Abstract Malignant mesothelioma is an aggressive tumor of serosal surfaces, which is refractory to current treatment options. Arsenic trioxide (As 2 O 3 ) is used clinically to treat acute promyelocytic leukemia, and also to inhibit proliferation of several solid tumors including hepatoma, esophageal, and gastric cancer in vitro. Here we found that As 2 O 3 inhibited cell viability of a mesothelioma cell line, NCI‐H2052. As 2 O 3 induced apoptosis of NCI‐H2052 cells, which was accompanied by activation of c‐Jun NH 2 ‐terminal kinase (JNK)1/2, extracellular signal‐regulated kinase (ERK)1/2, and caspase‐3. zVAD‐fmk, a broad‐spectrum caspase inhibitor, inhibited As 2 O 3 ‐induced apoptosis and activation of caspase‐3, but not that of JNK1/2 and ERK1/2. Small interfering RNAs (siRNAs) targeting JNK1/2 suppressed As 2 O 3 ‐induced caspase‐3 activation and apoptosis, indicating that JNK1/2 regulate As 2 O 3 ‐induced apoptosis though caspase cascade.

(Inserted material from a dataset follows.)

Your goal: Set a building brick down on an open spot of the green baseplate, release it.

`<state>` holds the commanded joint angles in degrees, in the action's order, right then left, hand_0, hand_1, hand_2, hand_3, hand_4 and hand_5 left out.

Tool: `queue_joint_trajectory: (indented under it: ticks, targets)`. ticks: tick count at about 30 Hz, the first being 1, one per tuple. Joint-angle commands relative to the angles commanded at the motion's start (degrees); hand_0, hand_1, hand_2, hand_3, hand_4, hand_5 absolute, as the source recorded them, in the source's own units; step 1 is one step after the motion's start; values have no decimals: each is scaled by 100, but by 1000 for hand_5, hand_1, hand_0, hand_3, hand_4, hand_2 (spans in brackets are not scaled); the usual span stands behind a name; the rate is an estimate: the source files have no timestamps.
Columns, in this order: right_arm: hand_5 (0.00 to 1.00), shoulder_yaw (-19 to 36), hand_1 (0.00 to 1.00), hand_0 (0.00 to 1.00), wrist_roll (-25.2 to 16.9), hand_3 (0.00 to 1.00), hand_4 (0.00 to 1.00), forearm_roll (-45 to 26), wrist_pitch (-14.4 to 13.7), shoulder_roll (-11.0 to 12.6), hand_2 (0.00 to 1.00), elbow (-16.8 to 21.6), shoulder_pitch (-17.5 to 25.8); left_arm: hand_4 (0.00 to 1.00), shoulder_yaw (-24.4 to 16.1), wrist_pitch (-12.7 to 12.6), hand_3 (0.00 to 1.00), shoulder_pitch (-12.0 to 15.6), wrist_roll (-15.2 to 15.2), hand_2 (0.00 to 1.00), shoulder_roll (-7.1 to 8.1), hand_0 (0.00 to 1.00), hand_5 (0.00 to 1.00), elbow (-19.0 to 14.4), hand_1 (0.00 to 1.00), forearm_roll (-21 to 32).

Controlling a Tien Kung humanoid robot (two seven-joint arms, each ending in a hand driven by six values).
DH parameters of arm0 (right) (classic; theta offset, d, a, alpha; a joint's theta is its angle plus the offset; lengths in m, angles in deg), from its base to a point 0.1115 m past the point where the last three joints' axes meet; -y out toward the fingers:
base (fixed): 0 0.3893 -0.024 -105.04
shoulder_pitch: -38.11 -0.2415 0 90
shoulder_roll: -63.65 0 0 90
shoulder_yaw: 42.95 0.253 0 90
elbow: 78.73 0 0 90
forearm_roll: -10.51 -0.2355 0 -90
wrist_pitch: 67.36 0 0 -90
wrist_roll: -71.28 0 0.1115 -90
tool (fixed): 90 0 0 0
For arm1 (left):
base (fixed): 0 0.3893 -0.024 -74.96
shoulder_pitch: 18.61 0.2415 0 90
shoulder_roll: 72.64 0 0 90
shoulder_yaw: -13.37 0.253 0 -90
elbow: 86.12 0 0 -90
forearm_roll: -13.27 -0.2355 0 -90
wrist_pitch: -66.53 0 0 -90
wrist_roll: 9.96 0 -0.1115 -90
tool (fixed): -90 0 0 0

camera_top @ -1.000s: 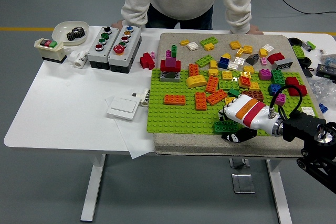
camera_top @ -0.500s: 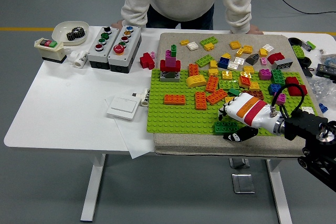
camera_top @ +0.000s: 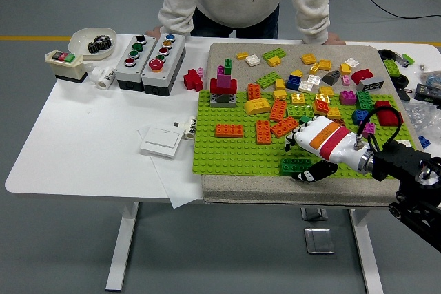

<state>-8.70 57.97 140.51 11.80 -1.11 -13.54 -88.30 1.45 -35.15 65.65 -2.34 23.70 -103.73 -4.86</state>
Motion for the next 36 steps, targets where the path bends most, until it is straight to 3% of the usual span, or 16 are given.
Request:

Furthermore, JNK1 siRNA abrogated As 2 O 3 ‐induced JNK2 phosphorylation and JNK2 siRNA abrogated As 2 O 3 ‐induced JNK1 phosphorylation, suggesting that JNK1 and JNK2 interact with each other. Moreover, JNK1 siRNA, but not JNK2 siRNA, abrogated As 2 O 3 ‐induced ERK1/2 phosphorylation. JNK2 siRNA together with PD98059, a specific MAPK/ERK kinase inhibitor, suppressed As 2 O 3 ‐induced apoptosis more significantly than JNK2 siRNA alone. These results indicated that As 2 O 3 induces apoptosis of NCI‐H2052 cells mainly through JNK1/2 activation, and that ERK1/2 is involved in As 2 O 3 ‐induced apoptosis when JNK1/2 are inactivated. J. Cell. Physiol. 226: 762–768, 2011. © 2010 Wiley‐Liss, Inc.